**WHAT YOU NEED TO DO:** Starting at the first line of the records below, reproduce every line up to and including the line with "Lens above the floor: 2.69", but leave out all pictures.

**DATA PROVIDED:**
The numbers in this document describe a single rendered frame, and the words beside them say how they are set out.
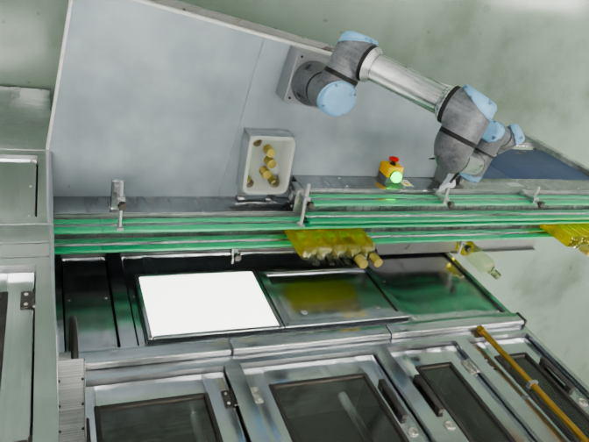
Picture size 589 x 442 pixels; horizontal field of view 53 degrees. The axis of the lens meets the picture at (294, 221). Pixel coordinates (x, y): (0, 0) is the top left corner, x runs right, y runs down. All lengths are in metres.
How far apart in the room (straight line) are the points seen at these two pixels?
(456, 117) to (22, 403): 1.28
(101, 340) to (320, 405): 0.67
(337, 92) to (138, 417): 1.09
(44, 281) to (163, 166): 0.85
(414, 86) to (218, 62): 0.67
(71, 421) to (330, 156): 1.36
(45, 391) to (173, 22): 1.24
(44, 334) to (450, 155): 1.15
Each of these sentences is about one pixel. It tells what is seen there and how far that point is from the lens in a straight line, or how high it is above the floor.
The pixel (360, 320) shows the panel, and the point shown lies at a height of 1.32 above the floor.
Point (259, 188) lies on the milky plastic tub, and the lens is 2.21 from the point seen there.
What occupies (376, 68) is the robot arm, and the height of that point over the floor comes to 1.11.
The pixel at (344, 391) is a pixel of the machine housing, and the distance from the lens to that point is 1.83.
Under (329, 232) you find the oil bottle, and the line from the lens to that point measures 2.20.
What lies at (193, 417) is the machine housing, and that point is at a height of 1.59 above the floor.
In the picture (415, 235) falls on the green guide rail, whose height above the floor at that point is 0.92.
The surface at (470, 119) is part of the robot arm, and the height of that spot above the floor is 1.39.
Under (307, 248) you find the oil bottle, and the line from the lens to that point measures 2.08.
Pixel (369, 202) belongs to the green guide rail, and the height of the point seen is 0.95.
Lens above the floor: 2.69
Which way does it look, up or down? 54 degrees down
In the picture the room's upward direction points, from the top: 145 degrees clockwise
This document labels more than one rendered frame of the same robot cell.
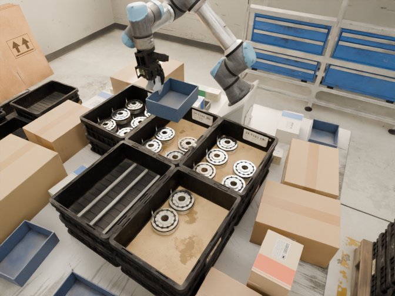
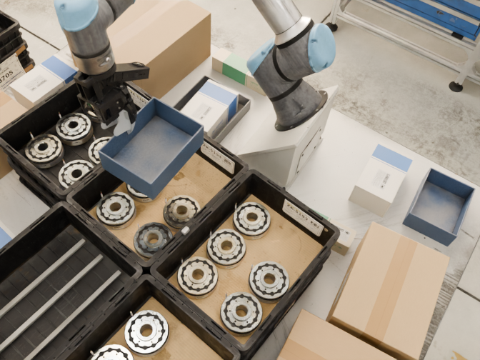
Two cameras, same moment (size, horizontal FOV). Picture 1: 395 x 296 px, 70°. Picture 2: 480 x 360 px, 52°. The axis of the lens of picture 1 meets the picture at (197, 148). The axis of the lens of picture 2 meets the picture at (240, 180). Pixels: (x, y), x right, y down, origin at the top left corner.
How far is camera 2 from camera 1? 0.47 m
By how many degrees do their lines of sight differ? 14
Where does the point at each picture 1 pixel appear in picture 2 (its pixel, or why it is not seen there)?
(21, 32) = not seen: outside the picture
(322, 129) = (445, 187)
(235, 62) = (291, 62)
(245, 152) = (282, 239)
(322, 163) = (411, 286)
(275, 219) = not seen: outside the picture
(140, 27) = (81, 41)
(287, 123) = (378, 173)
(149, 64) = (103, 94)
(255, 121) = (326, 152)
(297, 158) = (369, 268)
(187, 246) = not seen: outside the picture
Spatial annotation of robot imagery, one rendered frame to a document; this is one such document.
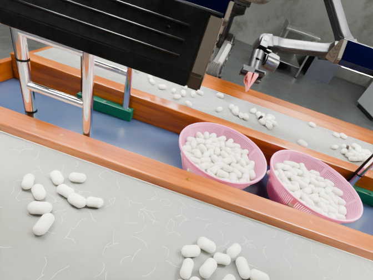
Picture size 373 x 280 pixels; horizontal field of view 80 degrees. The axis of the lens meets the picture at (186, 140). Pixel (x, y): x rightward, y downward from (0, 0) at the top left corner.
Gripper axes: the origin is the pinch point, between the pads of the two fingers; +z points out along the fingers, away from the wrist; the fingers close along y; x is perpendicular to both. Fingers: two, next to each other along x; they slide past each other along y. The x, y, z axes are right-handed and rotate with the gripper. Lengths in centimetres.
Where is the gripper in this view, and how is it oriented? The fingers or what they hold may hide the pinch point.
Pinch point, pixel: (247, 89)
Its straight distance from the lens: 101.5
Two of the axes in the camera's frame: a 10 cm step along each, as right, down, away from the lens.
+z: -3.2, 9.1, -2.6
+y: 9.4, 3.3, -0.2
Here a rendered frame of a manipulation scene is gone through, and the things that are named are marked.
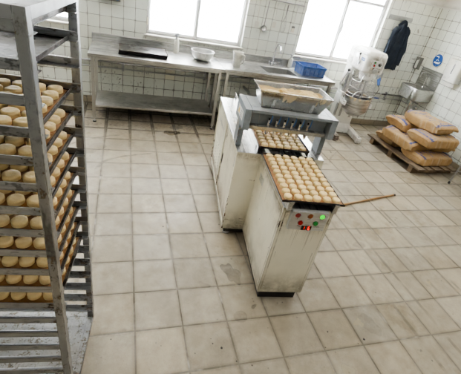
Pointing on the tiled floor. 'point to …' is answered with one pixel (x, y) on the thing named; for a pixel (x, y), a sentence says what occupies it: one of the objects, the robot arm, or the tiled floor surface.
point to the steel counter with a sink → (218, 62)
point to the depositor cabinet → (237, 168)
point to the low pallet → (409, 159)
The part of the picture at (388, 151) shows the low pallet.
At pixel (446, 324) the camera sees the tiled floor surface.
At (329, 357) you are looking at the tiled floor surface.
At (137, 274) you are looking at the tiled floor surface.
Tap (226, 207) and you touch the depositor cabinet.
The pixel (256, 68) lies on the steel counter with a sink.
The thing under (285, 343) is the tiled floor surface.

**REPLY TO THE EXERCISE:**
The numbers in this document describe a single rendered frame, and the words beside them say how they are set out.
Picture size 589 x 442 pixels; horizontal field of view 53 degrees. The axis of the lens meets the picture at (294, 221). Pixel coordinates (x, y): (0, 0) is the top left corner, x runs right, y runs down. All lengths are in metres.
How far apart in the room (straight line) are the points seen at these two pixels?
(456, 117) to (22, 403): 1.28
(101, 340) to (320, 405): 0.67
(337, 92) to (138, 417): 1.09
(44, 281) to (163, 166): 0.85
(414, 86) to (218, 62): 0.67
(71, 421) to (330, 156): 1.36
(45, 391) to (173, 22): 1.24
(44, 334) to (450, 155): 1.15
Each of these sentences is about one pixel. It tells what is seen there and how far that point is from the lens in a straight line, or how high it is above the floor.
The pixel (360, 320) shows the panel, and the point shown lies at a height of 1.32 above the floor.
Point (259, 188) lies on the milky plastic tub, and the lens is 2.21 from the point seen there.
What occupies (376, 68) is the robot arm, and the height of that point over the floor comes to 1.11.
The pixel at (344, 391) is a pixel of the machine housing, and the distance from the lens to that point is 1.83.
Under (329, 232) you find the oil bottle, and the line from the lens to that point measures 2.20.
What lies at (193, 417) is the machine housing, and that point is at a height of 1.59 above the floor.
In the picture (415, 235) falls on the green guide rail, whose height above the floor at that point is 0.92.
The surface at (470, 119) is part of the robot arm, and the height of that spot above the floor is 1.39.
Under (307, 248) you find the oil bottle, and the line from the lens to that point measures 2.08.
Pixel (369, 202) belongs to the green guide rail, and the height of the point seen is 0.95.
Lens above the floor: 2.69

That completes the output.